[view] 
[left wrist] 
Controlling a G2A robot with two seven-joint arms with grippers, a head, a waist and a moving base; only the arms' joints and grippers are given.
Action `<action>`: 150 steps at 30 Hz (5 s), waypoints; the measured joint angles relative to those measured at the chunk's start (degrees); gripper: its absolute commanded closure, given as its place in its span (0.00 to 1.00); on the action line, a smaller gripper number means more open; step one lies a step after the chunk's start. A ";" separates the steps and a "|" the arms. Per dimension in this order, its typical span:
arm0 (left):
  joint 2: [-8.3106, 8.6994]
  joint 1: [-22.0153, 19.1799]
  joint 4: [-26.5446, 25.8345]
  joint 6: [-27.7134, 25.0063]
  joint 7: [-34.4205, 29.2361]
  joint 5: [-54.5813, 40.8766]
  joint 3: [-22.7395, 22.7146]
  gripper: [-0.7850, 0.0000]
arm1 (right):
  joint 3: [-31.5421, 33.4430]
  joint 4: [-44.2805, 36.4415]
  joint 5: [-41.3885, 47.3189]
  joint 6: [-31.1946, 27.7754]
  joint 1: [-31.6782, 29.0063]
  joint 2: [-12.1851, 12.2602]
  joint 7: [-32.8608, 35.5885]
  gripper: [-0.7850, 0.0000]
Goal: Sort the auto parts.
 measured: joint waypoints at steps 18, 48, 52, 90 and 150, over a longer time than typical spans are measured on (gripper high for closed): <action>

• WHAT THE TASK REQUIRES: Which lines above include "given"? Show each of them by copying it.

• SOLUTION TO THIS TASK:
Controlling a G2A robot with two seven-joint arms with grippers, a head, a waist and a moving base; only the arms' joints and grippers are given.
Action `<action>`: 150 steps at 30 Hz (5 s), waypoints; the measured joint angles relative to those measured at the chunk's start (degrees); gripper: its absolute commanded closure, given as its place in its span (0.00 to 1.00); on the action line, a smaller gripper number means more open; step one lies a step after the chunk's start. A ";" separates the steps and a "|" the arms. Per dimension in this order, its typical span:

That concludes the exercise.